## EXERCISE PROMPT
Take the line that contains "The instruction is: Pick" and each line after it in the material below, and transcribe them exactly, stopping at the end.

## SUPPLIED INFORMATION
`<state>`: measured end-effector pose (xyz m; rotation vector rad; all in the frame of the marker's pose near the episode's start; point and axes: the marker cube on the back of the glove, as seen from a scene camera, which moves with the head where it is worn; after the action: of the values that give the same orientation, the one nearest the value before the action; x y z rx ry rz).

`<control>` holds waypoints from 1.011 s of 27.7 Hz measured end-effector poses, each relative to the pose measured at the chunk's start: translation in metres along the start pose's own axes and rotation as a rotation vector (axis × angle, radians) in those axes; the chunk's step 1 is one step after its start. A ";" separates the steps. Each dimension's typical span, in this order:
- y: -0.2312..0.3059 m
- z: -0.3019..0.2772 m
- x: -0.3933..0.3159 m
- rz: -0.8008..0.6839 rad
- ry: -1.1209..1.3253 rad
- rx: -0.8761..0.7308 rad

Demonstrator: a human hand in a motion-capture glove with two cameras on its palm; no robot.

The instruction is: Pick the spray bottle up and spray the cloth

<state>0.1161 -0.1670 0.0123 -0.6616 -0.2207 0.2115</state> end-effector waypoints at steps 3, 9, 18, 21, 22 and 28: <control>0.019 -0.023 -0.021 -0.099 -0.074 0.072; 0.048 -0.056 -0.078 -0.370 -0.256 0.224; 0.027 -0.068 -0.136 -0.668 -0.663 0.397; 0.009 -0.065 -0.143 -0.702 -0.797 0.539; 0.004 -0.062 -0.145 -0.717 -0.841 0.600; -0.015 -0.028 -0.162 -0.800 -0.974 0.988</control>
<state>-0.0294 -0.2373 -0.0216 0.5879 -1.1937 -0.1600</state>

## THE COMPLETED TASK
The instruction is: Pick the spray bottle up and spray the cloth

<state>0.1161 -0.1670 0.0123 -0.6616 -0.2207 0.2115</state> end-effector waypoints at steps 3, 9, 18, 21, 22 and 28: <control>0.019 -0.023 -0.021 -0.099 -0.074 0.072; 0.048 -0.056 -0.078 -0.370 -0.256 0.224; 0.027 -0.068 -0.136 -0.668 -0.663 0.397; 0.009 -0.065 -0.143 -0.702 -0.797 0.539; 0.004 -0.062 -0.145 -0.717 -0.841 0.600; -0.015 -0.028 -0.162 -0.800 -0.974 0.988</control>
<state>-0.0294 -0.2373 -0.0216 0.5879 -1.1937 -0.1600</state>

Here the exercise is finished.